IN THE HIGH COURT OF SOUTH AFRICA

GAUTENG DIVISION, PRETORIA



(1)           REPORTABLE: YES / NO

(2)           OF INTEREST TO OTHER JUDGES: YES/NO

(3)           REVISED. YES

 

DATE: 4 JANUARY 2021

 

       CASE NO:  A 546/2016

  DPP REF NUMBER: NO. PA89/2016

 

In the matter between:



PIET: MAGABE                                                                                           APPELLANT



and



THE STATE                                                                                                  RESPONDENT

CORAM: AVVAKOUMIDES AJ and DLAMINI AJ

 

JUDGEMENT



Because of the current pandemic, this judgment is handed down electronically. The case was heard in open court when it was possible to do so. Dlamini AJ is the author of the judgment and prepared it himself, (with which Avvakoumides AJ has concurred). It will be handed down electronically by circulation to the parties’ representatives by way of electronic mail and by uploading it to the electronic file of this matter on the electronic application called Caselines. The date on which this judgment is handed down shall be deemed to be 4 January 2021.

DLAMINI AJ

[1]        The appellant was convicted on the 18th September 2013 by the Atteridgeville Regional Court on six counts of rape, each read with the provision of section 51(1) of the Criminal Amendment Act, 105 of 1997. He pleaded not guilty to the charges. He was legally represented throughout the trial. At the end of the state’s case, the court a quo found him guilty as charged. He was then sentenced to life imprisonment on each count. He now appeals against both conviction and sentence.

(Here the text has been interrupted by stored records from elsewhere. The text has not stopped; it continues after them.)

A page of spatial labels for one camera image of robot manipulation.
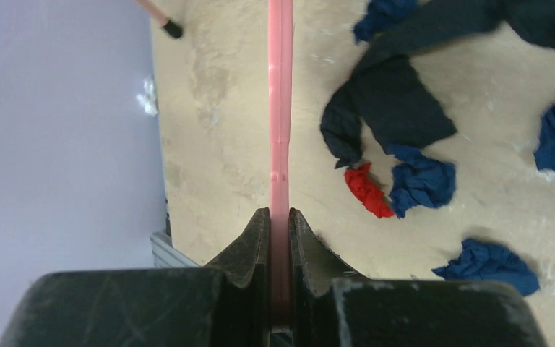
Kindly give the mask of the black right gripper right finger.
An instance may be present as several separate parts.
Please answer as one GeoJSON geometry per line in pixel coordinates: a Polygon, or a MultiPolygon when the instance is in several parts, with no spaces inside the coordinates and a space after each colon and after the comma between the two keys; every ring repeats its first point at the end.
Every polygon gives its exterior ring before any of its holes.
{"type": "Polygon", "coordinates": [[[525,300],[497,282],[378,280],[289,215],[295,346],[545,346],[525,300]]]}

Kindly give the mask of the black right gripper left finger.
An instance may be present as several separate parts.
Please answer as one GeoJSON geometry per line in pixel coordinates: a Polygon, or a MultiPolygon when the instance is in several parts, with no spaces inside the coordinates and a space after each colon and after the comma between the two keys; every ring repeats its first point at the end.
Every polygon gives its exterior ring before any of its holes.
{"type": "Polygon", "coordinates": [[[0,346],[268,346],[269,211],[203,267],[49,273],[0,346]]]}

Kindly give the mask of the pink hand brush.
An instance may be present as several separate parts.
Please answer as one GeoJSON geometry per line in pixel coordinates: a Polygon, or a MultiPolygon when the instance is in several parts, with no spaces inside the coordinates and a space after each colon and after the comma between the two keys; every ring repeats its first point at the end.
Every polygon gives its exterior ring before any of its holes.
{"type": "Polygon", "coordinates": [[[270,324],[274,330],[285,330],[291,326],[288,216],[293,75],[292,1],[268,1],[267,34],[270,129],[270,324]]]}

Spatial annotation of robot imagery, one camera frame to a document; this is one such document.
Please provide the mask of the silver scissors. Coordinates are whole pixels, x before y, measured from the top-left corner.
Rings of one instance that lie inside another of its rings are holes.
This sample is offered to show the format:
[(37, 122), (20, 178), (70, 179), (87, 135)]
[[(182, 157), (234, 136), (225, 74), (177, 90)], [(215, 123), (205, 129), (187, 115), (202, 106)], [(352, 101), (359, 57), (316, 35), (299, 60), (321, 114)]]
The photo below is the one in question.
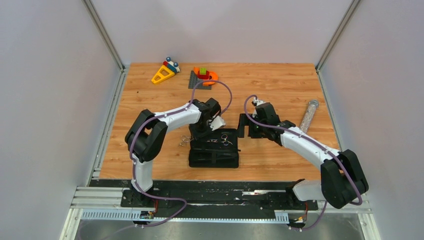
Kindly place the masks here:
[(185, 147), (190, 144), (190, 142), (194, 139), (192, 136), (181, 136), (181, 142), (178, 144), (179, 147)]
[(231, 142), (231, 141), (229, 141), (228, 140), (228, 135), (227, 134), (222, 134), (221, 135), (221, 143), (224, 145), (224, 146), (228, 146), (228, 145), (232, 145), (233, 143)]

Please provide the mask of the black zip tool case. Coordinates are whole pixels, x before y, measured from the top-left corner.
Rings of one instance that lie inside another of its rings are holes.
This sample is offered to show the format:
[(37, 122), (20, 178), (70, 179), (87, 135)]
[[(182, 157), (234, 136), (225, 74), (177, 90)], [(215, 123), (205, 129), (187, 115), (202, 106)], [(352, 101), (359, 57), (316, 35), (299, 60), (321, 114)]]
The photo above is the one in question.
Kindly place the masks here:
[[(232, 144), (224, 146), (221, 136), (228, 135)], [(235, 128), (220, 128), (211, 134), (192, 140), (188, 155), (191, 168), (226, 168), (239, 167), (238, 133)]]

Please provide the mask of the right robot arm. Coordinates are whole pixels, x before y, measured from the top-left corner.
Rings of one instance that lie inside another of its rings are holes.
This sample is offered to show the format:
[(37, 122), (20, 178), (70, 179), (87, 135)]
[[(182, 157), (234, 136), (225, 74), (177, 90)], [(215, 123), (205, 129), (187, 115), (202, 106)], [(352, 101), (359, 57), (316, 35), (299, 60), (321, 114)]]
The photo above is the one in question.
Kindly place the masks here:
[(273, 105), (254, 99), (253, 113), (239, 115), (239, 137), (266, 138), (290, 149), (309, 161), (320, 171), (320, 180), (299, 179), (292, 183), (285, 195), (286, 204), (298, 209), (305, 201), (326, 201), (336, 209), (347, 204), (361, 205), (362, 194), (369, 190), (358, 156), (350, 149), (329, 147), (302, 131), (289, 120), (280, 120)]

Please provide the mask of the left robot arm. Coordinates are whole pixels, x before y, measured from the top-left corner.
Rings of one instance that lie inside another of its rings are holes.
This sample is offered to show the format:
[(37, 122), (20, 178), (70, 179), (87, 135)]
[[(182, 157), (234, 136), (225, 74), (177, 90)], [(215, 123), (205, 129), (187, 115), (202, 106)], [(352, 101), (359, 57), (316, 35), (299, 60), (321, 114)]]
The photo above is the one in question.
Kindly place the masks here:
[(188, 103), (163, 112), (140, 112), (124, 140), (132, 163), (131, 185), (136, 190), (134, 200), (140, 206), (153, 201), (153, 160), (160, 153), (166, 135), (180, 127), (188, 126), (190, 136), (198, 140), (225, 125), (221, 106), (214, 98), (206, 102), (192, 99)]

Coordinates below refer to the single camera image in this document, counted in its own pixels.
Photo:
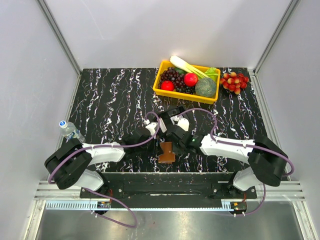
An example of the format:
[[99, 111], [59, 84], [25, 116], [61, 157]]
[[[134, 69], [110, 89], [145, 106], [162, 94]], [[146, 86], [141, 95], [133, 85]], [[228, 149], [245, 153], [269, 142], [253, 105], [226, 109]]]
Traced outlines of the brown leather card holder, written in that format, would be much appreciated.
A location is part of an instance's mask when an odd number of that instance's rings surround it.
[[173, 153], [172, 142], [161, 142], [160, 148], [162, 154], [158, 156], [159, 164], [172, 164], [176, 161], [176, 155]]

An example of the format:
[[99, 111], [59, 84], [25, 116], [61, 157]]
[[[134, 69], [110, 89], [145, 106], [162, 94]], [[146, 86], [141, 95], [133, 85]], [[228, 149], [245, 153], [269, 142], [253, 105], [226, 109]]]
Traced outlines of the black card box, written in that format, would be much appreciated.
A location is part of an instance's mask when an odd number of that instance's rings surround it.
[[190, 124], [192, 122], [189, 112], [184, 113], [187, 109], [184, 105], [179, 105], [174, 108], [169, 108], [158, 113], [160, 120], [160, 132], [166, 134], [170, 132], [174, 125], [178, 124], [180, 119], [186, 119]]

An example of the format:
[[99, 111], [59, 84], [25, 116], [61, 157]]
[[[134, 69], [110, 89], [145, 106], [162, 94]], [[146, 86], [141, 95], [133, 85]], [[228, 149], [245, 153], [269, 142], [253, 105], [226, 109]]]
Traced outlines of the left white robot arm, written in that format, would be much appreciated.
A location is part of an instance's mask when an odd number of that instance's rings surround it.
[[105, 162], [120, 162], [125, 156], [147, 151], [156, 138], [149, 130], [135, 130], [120, 142], [104, 144], [81, 143], [77, 138], [63, 144], [44, 162], [49, 172], [48, 183], [60, 190], [72, 186], [89, 187], [98, 198], [107, 195], [109, 186], [99, 173], [88, 167]]

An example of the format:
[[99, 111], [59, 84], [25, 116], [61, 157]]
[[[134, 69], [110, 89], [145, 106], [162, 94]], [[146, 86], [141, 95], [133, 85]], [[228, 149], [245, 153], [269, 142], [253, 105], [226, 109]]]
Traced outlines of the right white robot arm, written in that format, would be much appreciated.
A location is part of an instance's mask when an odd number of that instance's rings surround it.
[[212, 133], [193, 135], [178, 125], [161, 131], [166, 140], [184, 152], [224, 157], [247, 164], [246, 169], [232, 174], [225, 187], [233, 198], [239, 198], [259, 184], [278, 187], [282, 177], [289, 175], [285, 173], [286, 166], [290, 165], [294, 170], [288, 156], [267, 137], [236, 140], [213, 136]]

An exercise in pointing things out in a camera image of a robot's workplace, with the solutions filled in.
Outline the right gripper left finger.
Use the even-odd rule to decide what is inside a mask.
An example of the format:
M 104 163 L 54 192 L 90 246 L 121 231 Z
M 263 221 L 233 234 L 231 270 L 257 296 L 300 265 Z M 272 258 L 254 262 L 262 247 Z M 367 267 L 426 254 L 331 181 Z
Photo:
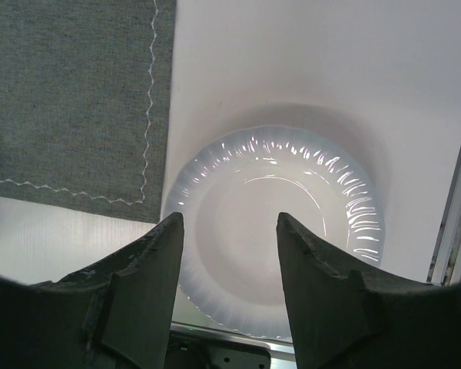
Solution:
M 56 282 L 0 277 L 0 368 L 161 368 L 184 246 L 174 212 Z

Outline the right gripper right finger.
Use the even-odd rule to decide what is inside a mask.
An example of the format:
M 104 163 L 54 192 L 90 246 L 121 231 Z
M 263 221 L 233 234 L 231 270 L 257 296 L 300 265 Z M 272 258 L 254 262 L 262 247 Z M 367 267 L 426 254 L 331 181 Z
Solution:
M 299 368 L 461 368 L 461 282 L 383 271 L 285 212 L 277 250 Z

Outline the white bowl plate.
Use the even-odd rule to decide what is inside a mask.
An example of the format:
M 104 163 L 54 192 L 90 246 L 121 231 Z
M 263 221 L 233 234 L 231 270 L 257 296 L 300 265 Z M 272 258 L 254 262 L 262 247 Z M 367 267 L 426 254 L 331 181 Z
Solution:
M 361 261 L 380 264 L 385 221 L 362 166 L 311 131 L 262 126 L 202 148 L 179 172 L 164 213 L 184 218 L 179 285 L 204 315 L 251 337 L 290 337 L 278 215 Z

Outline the grey cloth napkin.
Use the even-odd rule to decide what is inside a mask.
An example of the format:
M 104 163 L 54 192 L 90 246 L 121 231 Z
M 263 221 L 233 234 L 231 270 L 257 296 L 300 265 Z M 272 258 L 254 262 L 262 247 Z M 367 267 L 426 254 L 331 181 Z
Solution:
M 176 7 L 0 1 L 0 197 L 158 222 Z

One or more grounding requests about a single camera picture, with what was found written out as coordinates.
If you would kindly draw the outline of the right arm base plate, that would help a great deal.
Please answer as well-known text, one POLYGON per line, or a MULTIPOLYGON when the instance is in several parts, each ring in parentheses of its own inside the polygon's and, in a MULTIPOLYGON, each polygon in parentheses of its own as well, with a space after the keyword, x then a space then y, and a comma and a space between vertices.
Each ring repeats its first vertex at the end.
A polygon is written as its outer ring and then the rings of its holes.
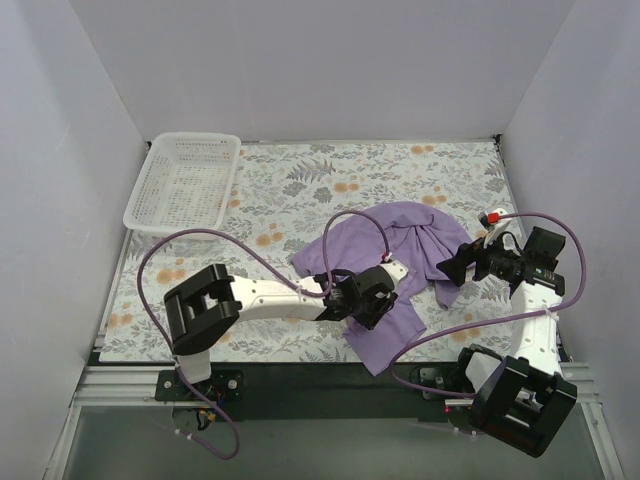
POLYGON ((409 373, 412 383, 436 390, 474 393, 472 383, 459 371, 453 363, 421 364, 409 373))

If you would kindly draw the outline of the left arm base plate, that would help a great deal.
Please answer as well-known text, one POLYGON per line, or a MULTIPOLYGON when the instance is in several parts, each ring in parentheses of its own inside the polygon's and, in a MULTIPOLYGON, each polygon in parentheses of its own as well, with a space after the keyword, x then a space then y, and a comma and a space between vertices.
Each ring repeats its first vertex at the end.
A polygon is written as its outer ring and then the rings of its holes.
MULTIPOLYGON (((194 388, 210 400, 237 401, 244 388, 241 370, 213 370, 209 379, 197 382, 194 388)), ((162 370, 158 374, 154 399, 161 402, 195 401, 198 397, 180 379, 175 370, 162 370)))

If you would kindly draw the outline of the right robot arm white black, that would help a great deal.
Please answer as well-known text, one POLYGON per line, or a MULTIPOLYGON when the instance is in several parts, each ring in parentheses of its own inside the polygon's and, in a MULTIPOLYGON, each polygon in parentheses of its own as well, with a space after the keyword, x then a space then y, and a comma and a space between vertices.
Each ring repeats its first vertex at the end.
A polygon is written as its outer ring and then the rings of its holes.
POLYGON ((462 350, 452 373, 454 389, 473 397, 469 425, 531 457, 541 456, 577 400, 577 388, 561 373, 556 345, 565 279, 556 273, 564 236, 536 227, 524 246, 507 248, 508 221, 489 227, 485 238, 459 247, 438 264, 455 285, 492 275, 509 285, 511 307, 518 315, 511 347, 501 356, 473 344, 462 350))

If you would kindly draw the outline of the purple t shirt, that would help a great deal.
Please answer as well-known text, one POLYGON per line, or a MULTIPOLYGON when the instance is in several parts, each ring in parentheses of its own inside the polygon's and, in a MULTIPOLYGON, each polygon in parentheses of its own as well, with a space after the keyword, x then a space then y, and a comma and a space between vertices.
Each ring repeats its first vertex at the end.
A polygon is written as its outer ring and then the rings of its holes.
MULTIPOLYGON (((394 260, 409 268, 396 289, 398 299, 372 330, 350 320, 344 333, 349 346, 374 376, 382 373, 392 358, 417 340, 426 325, 411 303, 429 283, 435 287, 436 301, 449 308, 460 288, 437 265, 452 258, 458 248, 472 239, 450 215, 421 203, 394 202, 366 211, 383 227, 394 260)), ((381 260, 382 237, 374 224, 350 216, 331 228, 327 235, 330 266, 359 273, 381 260)))

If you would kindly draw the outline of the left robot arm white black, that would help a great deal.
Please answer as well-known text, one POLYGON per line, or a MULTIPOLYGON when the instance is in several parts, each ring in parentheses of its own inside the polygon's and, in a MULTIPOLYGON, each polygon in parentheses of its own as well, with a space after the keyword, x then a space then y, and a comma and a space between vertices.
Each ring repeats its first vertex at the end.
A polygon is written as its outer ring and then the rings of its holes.
POLYGON ((213 386, 209 350, 237 322, 273 318, 335 321, 352 318, 373 329, 394 306, 396 288, 408 275, 398 261, 359 274, 336 269, 308 276, 292 287, 227 272, 223 264, 206 267, 164 296, 171 352, 182 371, 178 387, 193 400, 213 386))

[2]        In the court a quo the state led evidence of the six complainants. The appellant testified in his defence and called two witnesses, namely, his wife Annie Malatjie and his granddaughter Mahlako Magabe. This will be dealt with later.

 

[3]        The complainant in count one, Ms J[....] K[....] S[....] (J[....]), testified that the appellant raped her several times during the period 2010 to 2012. She says the first rape occurred at the appellant’s house. She described in detail that the appellant took off her underwear, he smeared his saliva on her vagina, lowered his trousers, inserted his penis into her vagina and proceeded to rape her.

 

[4]        The second rape occurred at Thabiso’ father’s house. She was playing outside that house with her friend A[....]. The appellant called her inside the house, he laid her on the bed, he once again smeared saliva on her vagina, inserted his penis into her vagina and raped her. Thereafter he told her to go and call her friend to come to the house.

 

[5]        A further rape occurred when the appellant took her and her friends to a mountain. There he placed a plastic sheet on the ground. He told her to lie down on the plastic. He smeared saliva on her vagina, inserted his penis into her vagina and he raped her.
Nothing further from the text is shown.